Una serie di ricongiungimenti di Salvador Mallo (Antonio Banderas), un regista cinematografico oramai sul viale del tramonto. Alcuni sono fisici, altri ricordati: la sua infanzia negli anni ’60 quando emigrò con i suoi genitori a Paterna, un comune situato nella provincia di Valencia, in cerca di fortuna; il primo desiderio; il suo primo amore da adulto nella Madrid degli anni ’80; il dolore della rottura di questo amore quando era ancora vivo e palpitante; la scrittura come unica terapia per dimenticare l’indimenticabile; la precoce scoperta del cinema ed il senso del vuoto, l’incommensurabile, lancinante spazio bianco, un po’ torpore mentale e fisico un po’ caos del quotidiano, causato dall’impossibilità di continuare a girare film.

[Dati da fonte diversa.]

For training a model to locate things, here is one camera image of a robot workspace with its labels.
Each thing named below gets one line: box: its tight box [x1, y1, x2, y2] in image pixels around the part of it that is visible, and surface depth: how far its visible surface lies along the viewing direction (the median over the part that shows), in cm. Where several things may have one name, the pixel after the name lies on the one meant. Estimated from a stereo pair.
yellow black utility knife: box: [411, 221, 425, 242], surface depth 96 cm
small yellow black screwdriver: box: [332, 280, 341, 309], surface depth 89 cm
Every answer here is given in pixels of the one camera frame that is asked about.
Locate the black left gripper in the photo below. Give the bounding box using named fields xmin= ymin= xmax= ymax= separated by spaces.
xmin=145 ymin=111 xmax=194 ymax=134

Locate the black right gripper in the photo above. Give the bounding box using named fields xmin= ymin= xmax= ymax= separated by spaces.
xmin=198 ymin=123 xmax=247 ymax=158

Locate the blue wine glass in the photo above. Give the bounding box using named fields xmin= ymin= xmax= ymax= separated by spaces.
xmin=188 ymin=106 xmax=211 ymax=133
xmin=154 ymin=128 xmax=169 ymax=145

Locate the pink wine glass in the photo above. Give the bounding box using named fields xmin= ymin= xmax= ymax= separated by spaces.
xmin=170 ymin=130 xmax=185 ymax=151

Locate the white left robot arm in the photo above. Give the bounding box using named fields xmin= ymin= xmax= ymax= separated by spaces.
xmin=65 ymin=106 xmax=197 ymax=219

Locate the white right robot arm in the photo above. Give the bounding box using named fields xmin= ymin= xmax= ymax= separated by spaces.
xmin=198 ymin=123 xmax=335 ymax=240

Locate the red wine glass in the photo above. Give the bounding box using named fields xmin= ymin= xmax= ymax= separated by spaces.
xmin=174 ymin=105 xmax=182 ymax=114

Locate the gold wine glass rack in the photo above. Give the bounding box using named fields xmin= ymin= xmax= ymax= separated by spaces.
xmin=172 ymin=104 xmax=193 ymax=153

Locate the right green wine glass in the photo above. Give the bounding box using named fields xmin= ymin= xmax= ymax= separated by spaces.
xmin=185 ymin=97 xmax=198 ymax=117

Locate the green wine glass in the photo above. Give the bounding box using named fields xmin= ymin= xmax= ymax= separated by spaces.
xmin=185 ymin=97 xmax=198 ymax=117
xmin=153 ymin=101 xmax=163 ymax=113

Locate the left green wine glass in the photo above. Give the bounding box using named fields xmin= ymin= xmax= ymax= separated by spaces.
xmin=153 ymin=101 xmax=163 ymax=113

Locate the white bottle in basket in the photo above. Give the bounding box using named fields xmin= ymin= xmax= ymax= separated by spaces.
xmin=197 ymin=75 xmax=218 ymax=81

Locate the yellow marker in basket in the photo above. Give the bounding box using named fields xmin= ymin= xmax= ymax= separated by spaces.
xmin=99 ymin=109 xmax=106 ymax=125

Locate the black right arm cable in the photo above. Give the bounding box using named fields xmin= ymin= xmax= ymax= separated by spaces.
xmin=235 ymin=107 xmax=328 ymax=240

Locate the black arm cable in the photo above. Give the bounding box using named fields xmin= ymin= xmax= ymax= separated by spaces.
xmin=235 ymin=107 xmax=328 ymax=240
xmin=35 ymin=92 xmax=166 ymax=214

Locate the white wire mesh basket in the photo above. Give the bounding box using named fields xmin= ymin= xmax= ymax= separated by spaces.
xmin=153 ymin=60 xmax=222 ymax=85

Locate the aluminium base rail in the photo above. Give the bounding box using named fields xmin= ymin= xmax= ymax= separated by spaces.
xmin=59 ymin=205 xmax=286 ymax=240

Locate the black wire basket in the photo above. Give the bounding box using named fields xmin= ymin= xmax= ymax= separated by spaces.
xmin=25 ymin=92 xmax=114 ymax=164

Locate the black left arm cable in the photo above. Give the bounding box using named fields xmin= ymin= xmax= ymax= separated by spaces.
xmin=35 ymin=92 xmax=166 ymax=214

Dolor y Gloria non è, banalmente, solo il testamento di Pedro Almodóvar, anche se la tentazione di definirlo in questi termini è morto forte. Perché è anche un film stracolmo di vita, di orizzonti futuri da provare a tracciare e ipotizzare, inevitabilmente anche di speranza. Il grande regista spagnolo, dopo anni in cui il suo cinema era parso ondeggiare senza grossi scossoni e in tono decisamente minore, mette in scena se stesso attraverso l’alter ego di un regista alle prese con la stanchezza, la paralisi creativa, lo struggimento per il tempo che è passato.

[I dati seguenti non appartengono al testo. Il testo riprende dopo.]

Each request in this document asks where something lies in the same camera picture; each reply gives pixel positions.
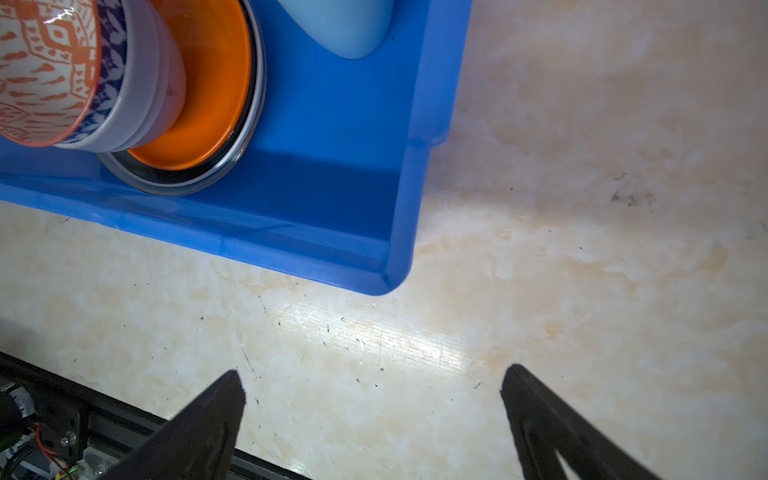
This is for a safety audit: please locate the blue plastic bin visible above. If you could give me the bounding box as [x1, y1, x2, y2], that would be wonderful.
[1, 1, 472, 295]

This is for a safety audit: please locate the lavender grey bowl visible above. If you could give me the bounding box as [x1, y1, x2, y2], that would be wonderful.
[55, 1, 186, 153]

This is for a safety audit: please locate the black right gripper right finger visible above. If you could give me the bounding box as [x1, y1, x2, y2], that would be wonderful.
[500, 364, 657, 479]

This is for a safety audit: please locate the red patterned bowl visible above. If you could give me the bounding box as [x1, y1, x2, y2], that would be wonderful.
[1, 0, 128, 147]

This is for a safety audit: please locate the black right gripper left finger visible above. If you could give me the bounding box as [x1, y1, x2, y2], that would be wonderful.
[104, 370, 246, 479]

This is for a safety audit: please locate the cream mug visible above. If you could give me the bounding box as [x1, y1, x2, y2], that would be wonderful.
[278, 0, 394, 59]

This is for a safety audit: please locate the black plate orange underside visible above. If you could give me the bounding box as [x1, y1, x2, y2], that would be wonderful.
[97, 1, 267, 197]

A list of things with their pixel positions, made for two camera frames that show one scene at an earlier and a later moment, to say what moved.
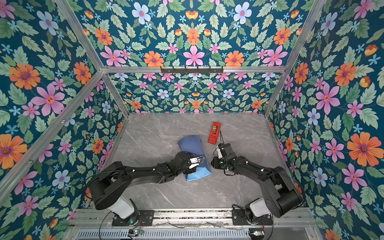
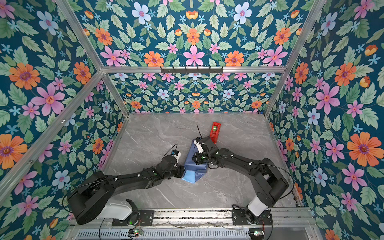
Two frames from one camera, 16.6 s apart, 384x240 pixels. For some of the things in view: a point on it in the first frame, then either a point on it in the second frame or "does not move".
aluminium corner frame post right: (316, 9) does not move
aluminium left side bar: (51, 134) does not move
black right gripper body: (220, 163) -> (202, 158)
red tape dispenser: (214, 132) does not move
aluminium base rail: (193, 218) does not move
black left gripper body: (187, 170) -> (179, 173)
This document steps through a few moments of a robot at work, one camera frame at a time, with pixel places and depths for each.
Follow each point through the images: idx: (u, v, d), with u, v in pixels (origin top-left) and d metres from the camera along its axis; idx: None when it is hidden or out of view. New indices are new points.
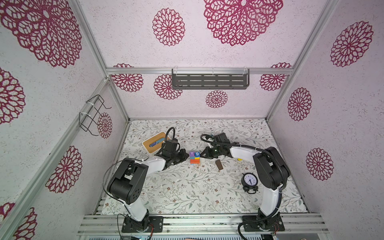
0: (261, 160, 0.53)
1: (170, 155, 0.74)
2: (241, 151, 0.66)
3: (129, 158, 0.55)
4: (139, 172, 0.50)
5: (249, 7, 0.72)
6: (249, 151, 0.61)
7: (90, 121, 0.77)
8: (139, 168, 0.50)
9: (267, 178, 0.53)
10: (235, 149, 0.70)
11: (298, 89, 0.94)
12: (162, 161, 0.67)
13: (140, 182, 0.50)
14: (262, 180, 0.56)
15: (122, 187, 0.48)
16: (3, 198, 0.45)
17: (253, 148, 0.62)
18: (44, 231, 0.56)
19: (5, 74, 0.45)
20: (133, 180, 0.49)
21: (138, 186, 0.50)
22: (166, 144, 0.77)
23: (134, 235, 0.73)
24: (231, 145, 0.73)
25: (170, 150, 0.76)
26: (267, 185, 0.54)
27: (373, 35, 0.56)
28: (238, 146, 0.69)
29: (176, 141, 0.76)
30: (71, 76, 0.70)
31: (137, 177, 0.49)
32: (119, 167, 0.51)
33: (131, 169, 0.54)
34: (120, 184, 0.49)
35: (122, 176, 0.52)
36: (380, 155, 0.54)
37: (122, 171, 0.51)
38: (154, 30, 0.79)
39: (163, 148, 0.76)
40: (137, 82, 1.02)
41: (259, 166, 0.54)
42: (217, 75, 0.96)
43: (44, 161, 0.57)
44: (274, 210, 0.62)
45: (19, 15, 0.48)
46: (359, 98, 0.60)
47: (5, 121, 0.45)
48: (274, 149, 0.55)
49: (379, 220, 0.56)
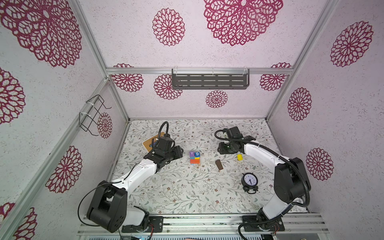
0: (284, 172, 0.46)
1: (165, 154, 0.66)
2: (259, 153, 0.58)
3: (105, 182, 0.46)
4: (116, 201, 0.42)
5: (249, 7, 0.72)
6: (268, 156, 0.54)
7: (90, 121, 0.77)
8: (116, 195, 0.43)
9: (285, 191, 0.48)
10: (250, 148, 0.62)
11: (298, 89, 0.94)
12: (151, 166, 0.58)
13: (121, 208, 0.44)
14: (279, 192, 0.50)
15: (100, 216, 0.43)
16: (3, 198, 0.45)
17: (273, 154, 0.54)
18: (44, 231, 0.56)
19: (5, 74, 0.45)
20: (111, 210, 0.42)
21: (119, 214, 0.44)
22: (160, 143, 0.68)
23: (134, 235, 0.73)
24: (248, 143, 0.63)
25: (164, 149, 0.68)
26: (284, 198, 0.49)
27: (373, 35, 0.56)
28: (256, 146, 0.60)
29: (171, 139, 0.70)
30: (71, 77, 0.70)
31: (114, 206, 0.42)
32: (95, 191, 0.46)
33: (111, 191, 0.47)
34: (99, 211, 0.44)
35: (100, 202, 0.46)
36: (380, 155, 0.54)
37: (98, 197, 0.44)
38: (154, 30, 0.79)
39: (155, 147, 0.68)
40: (137, 82, 1.02)
41: (280, 178, 0.48)
42: (217, 75, 0.96)
43: (45, 160, 0.57)
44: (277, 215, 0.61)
45: (19, 15, 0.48)
46: (359, 98, 0.60)
47: (5, 120, 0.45)
48: (300, 163, 0.48)
49: (379, 221, 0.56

Antonio Banderas lo interpreta con commovente mimetismo: da attore feticcio prediletto della filmografia dell’autore ispanico si cala nei panni del cineasta tanto amato andando ben oltre la somiglianza fisica, i capelli brizzolati, gli immancabili occhiali da sole scuri per posare come Mastroianni in Otto e mezzo di Fellini. Ne sposa la malattia e la crisi, affrontando il passato (la Cineteca che restaura un suo successo di trent’anni prima, Sabor, e lo invita a una proiezione che ha esiti tragicomici) per fare i conti con un presente ammaccato in cui la vita si è ridotta a una medicina inutile, a un farmaco senza prescrizione, privo di effetti e controindicazioni. Mentre a sopravvivere, oltre ogni rimpianto, c’è il miracolo vitale del cinema, unico balsamo possibile ma anche consolazione imperterrita, bisogno infantile e viscerale, sommo e primario.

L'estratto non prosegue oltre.